### What to produce
Two lines in the data below mark the range: the one with "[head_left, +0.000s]" and the one with "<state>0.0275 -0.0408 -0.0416". Return both, along with every line between them, exactly.

### Material provided
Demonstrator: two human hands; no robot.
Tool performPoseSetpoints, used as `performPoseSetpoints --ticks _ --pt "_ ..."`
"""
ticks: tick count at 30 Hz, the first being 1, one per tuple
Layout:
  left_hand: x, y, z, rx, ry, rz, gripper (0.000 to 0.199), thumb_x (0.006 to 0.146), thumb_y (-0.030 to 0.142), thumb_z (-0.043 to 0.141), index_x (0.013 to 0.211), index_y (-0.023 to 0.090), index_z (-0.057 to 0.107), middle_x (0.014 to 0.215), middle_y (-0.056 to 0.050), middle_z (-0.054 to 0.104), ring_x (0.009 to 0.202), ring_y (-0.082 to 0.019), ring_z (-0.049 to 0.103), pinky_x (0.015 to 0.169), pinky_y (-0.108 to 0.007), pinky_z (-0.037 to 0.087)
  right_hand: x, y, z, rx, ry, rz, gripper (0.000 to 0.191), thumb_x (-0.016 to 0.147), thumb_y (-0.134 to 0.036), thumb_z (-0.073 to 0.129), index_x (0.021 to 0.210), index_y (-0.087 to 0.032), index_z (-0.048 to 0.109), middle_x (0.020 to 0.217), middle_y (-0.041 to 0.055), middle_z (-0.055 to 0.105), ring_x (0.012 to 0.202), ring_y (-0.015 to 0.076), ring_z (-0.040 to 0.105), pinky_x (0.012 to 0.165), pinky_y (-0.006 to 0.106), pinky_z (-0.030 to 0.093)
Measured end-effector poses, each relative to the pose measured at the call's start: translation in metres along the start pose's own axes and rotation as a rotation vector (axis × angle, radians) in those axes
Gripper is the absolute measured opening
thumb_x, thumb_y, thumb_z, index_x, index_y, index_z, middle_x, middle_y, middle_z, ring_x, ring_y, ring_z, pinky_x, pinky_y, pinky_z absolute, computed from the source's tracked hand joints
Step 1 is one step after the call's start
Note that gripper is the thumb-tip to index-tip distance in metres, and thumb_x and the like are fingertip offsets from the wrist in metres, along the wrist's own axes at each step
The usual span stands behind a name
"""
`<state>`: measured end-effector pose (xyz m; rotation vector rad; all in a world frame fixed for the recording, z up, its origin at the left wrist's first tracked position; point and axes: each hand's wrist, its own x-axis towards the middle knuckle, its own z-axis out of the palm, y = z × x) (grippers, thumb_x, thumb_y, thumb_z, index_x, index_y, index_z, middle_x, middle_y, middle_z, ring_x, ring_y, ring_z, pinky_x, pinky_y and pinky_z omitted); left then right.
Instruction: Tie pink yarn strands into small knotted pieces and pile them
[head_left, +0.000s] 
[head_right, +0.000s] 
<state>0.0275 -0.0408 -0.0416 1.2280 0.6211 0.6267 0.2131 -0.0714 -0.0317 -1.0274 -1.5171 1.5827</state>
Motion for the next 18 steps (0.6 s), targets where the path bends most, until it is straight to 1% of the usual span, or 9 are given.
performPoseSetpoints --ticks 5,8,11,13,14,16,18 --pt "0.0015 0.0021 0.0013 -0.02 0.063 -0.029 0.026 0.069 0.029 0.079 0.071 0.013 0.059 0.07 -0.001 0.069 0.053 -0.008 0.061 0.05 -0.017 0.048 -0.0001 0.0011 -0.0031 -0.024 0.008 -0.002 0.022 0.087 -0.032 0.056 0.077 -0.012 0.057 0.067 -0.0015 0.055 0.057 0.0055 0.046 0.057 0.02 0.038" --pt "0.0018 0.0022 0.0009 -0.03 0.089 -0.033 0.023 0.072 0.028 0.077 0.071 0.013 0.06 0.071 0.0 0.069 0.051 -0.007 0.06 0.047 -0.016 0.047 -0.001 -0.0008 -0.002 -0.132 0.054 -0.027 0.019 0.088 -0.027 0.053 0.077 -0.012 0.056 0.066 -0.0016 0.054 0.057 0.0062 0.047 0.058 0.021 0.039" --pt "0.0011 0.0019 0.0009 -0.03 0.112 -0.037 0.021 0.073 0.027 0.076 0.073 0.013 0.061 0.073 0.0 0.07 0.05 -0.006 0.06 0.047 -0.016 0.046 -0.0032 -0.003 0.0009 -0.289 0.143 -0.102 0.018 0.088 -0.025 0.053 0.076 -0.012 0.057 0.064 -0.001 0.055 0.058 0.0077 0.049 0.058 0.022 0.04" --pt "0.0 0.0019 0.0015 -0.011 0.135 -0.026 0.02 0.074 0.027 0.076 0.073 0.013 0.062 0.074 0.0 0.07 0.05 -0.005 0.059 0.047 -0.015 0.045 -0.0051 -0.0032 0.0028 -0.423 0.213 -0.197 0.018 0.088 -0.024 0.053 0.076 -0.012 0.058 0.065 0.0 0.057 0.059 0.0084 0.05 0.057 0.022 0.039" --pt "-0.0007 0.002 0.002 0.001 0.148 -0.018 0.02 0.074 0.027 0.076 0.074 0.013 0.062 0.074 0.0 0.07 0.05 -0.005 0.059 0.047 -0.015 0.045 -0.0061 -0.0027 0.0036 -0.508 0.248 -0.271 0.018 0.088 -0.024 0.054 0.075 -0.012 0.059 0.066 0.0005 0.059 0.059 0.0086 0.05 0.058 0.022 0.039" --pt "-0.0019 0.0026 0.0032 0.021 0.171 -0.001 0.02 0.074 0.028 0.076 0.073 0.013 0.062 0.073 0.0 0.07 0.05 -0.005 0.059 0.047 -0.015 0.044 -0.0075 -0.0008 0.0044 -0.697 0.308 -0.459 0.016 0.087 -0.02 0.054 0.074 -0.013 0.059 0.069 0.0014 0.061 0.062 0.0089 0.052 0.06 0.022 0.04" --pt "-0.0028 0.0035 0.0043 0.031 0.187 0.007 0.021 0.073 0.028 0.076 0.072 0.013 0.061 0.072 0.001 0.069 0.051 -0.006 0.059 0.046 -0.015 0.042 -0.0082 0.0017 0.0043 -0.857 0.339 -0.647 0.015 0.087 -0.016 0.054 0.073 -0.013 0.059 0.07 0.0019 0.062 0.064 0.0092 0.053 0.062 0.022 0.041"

### Response to the task
[head_left, +0.000s] 
[head_right, +0.000s] 
<state>0.0275 -0.0408 -0.0416 1.2280 0.6211 0.6267 0.2131 -0.0714 -0.0317 -1.0274 -1.5171 1.5827</state>

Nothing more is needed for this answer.